The conversation moved to Illinois, where Moore said he had modestly good news to report: the millionaire surcharge that Illinois Democrats were pushing through the General Assembly, which would have added approximately three percent to the state’s existing income tax rate of four point ninety-five percent for high earners, has stalled in the House for now. He acknowledged the effort is not dead and that Illinois’s political dynamics make it likely to resurface, but said the temporary pause represents at least a momentary recognition of the political and economic costs. He noted the broader pattern of blue states racing to add surcharges on high earners despite overwhelming evidence that the primary effect is to accelerate the departure of the taxpayers being targeted, taking their income, their investment capital, their employment and their charitable giving with them.
New York Mayor Zohran Mamdani’s pied-à-terre tax video, in which he specifically named Ken Griffin’s two-hundred-and-thirty-eight-million-dollar Manhattan penthouse as a target and announced gleefully that this is how he planned to fund city services, drew Moore’s sharp reaction. Griffin’s team responded through chief operating officer Gerald Boen, announcing that their planned redevelopment of 350 Park Avenue, which would create six thousand construction jobs and support more than fifteen thousand permanent positions while generating over six billion dollars in construction spending, is now contingent on moving forward at all given the hostile political environment. Moore noted the familiar pattern from Chicago, where Griffin’s departure deprived the city not only of jobs and tax revenue but of the single largest individual charitable contributor in the state of Illinois, leaving organizations that relied on his philanthropy to discover what it means to have driven away the person most committed to their funding.
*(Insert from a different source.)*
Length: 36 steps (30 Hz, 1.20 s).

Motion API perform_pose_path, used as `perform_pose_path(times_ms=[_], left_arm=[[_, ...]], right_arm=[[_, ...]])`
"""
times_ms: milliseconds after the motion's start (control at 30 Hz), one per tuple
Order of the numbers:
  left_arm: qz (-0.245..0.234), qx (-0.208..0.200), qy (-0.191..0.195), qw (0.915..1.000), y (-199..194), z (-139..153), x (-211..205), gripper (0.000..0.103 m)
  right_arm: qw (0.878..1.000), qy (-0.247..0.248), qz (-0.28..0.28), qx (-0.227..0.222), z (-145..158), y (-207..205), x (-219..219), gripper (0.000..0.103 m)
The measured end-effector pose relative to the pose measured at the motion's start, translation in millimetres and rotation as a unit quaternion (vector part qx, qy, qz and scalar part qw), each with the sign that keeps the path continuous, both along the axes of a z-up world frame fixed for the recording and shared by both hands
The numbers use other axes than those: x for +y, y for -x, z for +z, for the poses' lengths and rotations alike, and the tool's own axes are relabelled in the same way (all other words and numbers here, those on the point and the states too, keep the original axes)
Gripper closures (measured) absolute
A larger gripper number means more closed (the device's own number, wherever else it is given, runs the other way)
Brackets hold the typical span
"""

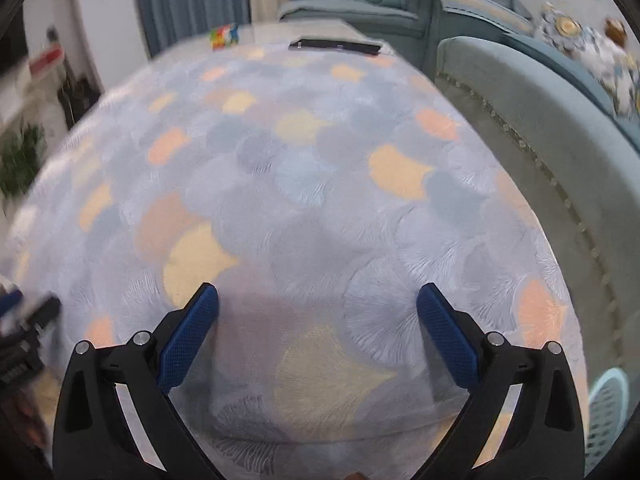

Both Proft and Moore reacted to clips from a new New York Times podcast featuring a commentator named Hasan Piker, who told his hosts that he supports piracy across the board, said he would steal a car if it were as easy as digital piracy, said he would enthusiastically cheer news reports of people stealing from the Louvre, and called bank robbery a cool crime. Moore said the clips illustrate a dangerous new moral framework taking hold among a portion of the left that moves from celebrating minor theft to eventually justifying physical violence against people decreed to be exploiters, and drew the parallel to the Batman film featuring Bane in which the city descends into mob justice against the wealthy. He noted that the women on the podcast were laughing along as their co-host endorsed stealing priceless public art, and that one of them had earlier said she would never steal a library book before acknowledging she regularly steals from Whole Foods because the corporate ownership makes it acceptable in her moral calculus. Moore said this represents a complete breakdown of any coherent ethical code, and that the only places in the world currently trending toward rather than away from this kind of thinking are the major blue cities of the United States.